Antonello Cobianchi racconta com'è nata l’idea di radunare in una esposizione decine di cimeli (solo una minima parte della sua collezione personale) di storia del basket italiano. La mostra sarà aperta fino al 6 gennaio presso il bastione San Giacomo, a Brindisi

L’idea è nata 10 anni fa, quando ha iniziato a collezionare i primi cimeli. Con il passare del tempo quei cimeli, fra maglie, palloni, scarpe e divise, si sono decuplicati, fino a confluire, solo in piccola parte, nel primo museo nazionale del basket che dallo scorso 6 dicembre è visitabile presso il Bastione San Giacomo, a Brindisi. Antonello Cobianchi esprime grande soddisfazione per il riscontro che sta avendo la sua iniziativa, concretizzatasi di concerto con il Comune di Brindisi e la Happy Casa Brindisi. 

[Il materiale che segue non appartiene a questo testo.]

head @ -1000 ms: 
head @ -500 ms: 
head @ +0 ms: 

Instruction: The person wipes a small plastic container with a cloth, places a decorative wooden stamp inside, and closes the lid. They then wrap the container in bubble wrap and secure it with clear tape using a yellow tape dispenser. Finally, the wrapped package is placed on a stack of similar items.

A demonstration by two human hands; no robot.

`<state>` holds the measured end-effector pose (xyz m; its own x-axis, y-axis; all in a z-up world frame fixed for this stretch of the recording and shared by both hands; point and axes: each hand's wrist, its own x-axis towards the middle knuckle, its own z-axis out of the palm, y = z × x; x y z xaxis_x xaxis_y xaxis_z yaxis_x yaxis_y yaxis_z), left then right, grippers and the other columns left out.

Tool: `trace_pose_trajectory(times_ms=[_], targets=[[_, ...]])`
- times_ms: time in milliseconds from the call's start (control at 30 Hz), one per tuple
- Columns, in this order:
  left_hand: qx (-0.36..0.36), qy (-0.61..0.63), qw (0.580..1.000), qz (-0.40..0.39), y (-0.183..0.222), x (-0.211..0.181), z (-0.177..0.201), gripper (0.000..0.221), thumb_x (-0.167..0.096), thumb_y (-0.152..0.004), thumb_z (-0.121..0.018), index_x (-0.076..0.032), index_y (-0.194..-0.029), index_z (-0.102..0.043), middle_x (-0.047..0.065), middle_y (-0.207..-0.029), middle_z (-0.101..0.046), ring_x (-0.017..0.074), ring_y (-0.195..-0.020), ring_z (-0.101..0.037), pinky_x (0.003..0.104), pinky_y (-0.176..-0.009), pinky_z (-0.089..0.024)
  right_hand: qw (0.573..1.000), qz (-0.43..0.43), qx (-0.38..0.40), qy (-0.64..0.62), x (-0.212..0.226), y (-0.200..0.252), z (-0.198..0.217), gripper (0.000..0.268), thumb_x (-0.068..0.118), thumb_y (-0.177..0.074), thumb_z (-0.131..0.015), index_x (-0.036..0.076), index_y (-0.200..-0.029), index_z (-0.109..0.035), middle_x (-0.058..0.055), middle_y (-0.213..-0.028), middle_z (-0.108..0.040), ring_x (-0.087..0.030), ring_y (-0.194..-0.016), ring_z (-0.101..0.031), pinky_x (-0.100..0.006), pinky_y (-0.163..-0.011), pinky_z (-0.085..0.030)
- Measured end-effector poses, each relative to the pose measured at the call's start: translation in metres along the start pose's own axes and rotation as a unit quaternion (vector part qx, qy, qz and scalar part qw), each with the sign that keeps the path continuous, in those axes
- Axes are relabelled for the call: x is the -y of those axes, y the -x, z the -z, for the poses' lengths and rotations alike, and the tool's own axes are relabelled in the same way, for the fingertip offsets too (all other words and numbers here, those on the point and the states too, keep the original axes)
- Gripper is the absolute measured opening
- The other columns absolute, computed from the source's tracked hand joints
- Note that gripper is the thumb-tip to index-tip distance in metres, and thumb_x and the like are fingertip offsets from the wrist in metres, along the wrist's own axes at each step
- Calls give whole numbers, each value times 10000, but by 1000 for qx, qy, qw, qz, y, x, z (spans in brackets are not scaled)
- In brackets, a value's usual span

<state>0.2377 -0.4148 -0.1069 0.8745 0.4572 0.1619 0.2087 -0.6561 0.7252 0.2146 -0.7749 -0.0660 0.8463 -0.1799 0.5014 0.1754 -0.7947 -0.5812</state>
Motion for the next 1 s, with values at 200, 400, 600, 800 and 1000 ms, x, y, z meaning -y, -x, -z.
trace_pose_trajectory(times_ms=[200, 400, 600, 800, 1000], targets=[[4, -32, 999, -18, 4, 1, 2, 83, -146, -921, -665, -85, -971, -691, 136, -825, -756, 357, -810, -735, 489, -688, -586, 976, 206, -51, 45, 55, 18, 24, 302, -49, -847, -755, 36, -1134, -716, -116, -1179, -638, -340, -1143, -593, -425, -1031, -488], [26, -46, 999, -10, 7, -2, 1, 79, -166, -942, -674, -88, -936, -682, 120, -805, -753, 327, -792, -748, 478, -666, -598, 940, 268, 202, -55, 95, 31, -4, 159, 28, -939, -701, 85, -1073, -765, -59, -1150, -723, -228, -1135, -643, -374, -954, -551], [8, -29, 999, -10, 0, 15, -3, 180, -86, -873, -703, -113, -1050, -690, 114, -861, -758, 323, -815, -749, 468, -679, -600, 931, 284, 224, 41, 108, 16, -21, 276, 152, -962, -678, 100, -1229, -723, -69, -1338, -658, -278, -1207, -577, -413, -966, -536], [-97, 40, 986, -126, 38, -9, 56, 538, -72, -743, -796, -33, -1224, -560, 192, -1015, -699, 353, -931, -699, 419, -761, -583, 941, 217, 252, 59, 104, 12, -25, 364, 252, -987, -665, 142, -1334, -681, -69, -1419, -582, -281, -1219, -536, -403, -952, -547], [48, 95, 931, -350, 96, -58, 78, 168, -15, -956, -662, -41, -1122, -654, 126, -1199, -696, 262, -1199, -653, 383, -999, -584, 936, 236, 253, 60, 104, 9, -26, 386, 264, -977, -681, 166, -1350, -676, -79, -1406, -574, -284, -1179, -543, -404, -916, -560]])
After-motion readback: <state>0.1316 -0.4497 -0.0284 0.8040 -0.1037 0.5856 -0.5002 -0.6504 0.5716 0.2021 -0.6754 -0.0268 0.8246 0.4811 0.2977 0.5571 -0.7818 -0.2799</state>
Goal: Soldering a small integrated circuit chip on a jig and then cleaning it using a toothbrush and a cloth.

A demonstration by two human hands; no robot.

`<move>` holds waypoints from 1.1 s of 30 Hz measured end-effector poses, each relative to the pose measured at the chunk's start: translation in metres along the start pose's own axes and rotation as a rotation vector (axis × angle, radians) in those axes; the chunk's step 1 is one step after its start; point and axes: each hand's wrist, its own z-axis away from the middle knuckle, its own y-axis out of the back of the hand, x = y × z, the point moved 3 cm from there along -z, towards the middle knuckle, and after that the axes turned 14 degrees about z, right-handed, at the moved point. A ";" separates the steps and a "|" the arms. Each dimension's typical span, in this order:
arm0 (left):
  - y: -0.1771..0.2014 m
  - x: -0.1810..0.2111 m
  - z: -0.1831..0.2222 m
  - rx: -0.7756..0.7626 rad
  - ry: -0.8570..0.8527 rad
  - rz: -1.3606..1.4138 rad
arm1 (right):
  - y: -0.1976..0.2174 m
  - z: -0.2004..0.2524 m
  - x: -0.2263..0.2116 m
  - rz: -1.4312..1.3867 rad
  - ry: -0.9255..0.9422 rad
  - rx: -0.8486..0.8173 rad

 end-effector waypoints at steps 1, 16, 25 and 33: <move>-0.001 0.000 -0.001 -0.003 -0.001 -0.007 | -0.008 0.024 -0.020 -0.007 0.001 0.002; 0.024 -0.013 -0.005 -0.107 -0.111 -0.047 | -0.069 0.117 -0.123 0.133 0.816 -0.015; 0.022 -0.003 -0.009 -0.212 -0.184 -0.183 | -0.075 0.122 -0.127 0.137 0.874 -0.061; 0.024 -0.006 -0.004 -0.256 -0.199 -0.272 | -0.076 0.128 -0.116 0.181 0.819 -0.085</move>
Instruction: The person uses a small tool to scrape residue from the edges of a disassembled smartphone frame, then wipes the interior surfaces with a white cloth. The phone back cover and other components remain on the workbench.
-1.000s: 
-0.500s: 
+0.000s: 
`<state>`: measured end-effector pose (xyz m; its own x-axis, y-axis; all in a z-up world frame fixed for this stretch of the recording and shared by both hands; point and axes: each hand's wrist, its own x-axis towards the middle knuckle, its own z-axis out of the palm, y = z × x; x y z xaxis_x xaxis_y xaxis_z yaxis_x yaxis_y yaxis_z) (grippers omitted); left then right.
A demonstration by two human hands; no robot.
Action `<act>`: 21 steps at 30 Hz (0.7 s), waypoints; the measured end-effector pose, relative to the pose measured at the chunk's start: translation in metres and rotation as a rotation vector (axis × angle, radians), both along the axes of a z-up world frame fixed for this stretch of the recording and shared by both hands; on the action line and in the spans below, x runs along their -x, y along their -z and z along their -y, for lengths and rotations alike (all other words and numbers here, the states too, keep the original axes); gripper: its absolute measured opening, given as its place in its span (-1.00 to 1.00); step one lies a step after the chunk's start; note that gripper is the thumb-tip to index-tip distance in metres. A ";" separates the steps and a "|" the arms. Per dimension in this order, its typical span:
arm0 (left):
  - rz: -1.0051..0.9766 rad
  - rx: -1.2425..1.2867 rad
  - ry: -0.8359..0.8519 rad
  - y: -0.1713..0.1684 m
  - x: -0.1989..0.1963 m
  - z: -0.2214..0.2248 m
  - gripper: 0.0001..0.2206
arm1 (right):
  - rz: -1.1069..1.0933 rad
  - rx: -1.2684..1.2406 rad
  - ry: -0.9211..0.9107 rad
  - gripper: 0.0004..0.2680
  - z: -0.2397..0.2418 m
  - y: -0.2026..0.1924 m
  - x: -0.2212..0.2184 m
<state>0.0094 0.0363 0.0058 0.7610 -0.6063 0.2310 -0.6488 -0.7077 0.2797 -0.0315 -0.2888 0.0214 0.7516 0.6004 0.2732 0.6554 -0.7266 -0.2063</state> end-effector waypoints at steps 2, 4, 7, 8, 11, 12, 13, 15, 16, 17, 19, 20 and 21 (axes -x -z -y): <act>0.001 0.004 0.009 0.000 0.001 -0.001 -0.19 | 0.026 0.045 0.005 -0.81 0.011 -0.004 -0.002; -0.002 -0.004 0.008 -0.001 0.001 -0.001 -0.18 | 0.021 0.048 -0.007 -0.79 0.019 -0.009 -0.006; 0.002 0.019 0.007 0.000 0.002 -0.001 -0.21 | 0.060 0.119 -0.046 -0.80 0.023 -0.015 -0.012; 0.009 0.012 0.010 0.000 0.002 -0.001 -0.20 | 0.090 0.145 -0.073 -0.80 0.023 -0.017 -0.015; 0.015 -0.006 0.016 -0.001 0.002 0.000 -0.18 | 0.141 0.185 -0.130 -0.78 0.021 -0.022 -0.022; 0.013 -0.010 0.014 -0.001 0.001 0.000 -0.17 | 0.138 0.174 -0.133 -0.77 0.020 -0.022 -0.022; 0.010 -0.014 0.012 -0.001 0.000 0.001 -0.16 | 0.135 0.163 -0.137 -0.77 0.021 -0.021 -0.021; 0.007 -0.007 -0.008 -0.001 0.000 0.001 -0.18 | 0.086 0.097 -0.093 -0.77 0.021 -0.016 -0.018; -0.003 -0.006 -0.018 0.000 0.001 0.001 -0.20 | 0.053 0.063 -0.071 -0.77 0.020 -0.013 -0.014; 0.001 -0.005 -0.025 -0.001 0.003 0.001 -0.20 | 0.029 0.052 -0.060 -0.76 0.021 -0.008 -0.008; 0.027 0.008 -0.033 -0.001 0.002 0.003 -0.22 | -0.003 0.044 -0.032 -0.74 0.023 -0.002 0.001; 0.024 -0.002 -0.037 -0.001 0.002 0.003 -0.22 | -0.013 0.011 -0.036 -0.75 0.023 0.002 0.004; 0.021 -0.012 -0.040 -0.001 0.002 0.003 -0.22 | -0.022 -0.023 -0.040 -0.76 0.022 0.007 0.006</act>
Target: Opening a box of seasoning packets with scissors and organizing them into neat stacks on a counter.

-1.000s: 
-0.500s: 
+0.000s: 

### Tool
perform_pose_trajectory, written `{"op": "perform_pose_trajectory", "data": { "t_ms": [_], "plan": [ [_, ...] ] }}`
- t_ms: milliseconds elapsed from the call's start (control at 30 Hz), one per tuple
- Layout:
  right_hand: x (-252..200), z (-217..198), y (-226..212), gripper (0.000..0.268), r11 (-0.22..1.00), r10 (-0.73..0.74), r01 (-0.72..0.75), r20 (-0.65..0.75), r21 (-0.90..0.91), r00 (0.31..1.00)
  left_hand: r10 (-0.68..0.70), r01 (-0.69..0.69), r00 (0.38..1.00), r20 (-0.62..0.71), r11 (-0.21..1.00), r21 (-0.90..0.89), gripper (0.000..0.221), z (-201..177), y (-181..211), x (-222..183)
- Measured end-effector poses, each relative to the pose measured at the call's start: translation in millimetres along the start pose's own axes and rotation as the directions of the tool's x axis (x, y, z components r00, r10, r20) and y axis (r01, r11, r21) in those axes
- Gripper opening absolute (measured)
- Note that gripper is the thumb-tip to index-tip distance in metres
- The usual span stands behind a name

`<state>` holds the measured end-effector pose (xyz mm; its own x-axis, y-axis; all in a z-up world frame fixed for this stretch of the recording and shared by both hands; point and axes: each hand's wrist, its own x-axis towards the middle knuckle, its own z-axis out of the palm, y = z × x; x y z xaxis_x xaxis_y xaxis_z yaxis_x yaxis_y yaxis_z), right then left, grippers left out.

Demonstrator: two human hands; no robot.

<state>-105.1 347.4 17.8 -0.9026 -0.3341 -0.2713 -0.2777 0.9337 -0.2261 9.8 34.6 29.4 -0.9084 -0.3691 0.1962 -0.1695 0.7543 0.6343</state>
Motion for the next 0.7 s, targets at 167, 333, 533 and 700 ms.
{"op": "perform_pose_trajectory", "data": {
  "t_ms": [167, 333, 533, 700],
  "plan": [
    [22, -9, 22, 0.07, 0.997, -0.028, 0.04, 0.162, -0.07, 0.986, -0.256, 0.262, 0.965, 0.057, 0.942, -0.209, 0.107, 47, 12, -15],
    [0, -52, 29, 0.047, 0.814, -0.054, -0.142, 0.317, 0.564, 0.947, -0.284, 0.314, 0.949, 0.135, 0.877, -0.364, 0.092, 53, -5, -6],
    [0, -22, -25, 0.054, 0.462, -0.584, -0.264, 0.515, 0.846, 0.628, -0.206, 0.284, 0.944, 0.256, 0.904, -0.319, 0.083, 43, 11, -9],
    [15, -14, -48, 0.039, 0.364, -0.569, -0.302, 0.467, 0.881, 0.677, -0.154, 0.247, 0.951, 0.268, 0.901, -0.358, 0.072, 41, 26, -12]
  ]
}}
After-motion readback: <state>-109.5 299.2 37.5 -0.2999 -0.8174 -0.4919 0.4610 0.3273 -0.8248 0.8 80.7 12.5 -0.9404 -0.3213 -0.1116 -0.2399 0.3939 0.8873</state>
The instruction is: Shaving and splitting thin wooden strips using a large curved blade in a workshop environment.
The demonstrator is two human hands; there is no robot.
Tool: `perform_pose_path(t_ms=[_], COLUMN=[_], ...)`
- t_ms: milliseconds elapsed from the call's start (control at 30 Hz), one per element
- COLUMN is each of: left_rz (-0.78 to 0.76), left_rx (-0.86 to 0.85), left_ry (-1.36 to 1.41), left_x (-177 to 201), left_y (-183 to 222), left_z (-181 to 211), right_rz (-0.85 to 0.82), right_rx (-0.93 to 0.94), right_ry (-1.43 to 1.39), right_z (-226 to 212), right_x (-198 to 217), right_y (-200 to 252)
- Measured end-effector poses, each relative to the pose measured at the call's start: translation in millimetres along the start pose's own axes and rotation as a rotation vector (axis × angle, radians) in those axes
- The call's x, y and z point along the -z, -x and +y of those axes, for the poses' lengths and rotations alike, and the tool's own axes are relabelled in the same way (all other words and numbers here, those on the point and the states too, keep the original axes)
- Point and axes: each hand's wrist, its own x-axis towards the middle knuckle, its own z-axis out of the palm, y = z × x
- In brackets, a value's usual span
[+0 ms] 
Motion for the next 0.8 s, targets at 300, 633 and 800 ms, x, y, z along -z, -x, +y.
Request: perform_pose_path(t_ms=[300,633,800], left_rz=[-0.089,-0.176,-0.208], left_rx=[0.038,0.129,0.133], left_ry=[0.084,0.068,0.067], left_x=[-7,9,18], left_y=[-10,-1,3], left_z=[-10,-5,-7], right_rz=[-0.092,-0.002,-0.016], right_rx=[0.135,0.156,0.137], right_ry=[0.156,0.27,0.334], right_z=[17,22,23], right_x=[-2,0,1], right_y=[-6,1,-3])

La mostra “Ieri e oggi, la Stella del Sud” ha riscosso un tale successo che si è deciso di prolungarla fino al giorno dell’Epifania, con aperture quotidiane (ingesso gratuito) dalle 10:00 alle 12:30 e dalle 17:00 alle 19:30. Nelle sale del bastione sono esposte le canotte di alcuni fra i più grandi giocatori della storia del basket nazionale (dagli anni ’40 al nuovo millennio) e cimeli legati a personaggi (su tutti Claudio Malagoli e Elio Pentassuglia) e vittore indelebili (dalla prima promozione in A1 nel 1981 alle più recenti promozioni nel massimo campionato) del basket brindisino, con una proiezione verso il futuro. Uno dei pezzi pregiati della mostra, infatti, è il plastico del palaeventi “New Arena” che sorgerà nei pressi del vecchio palasport di contrada Masseriola.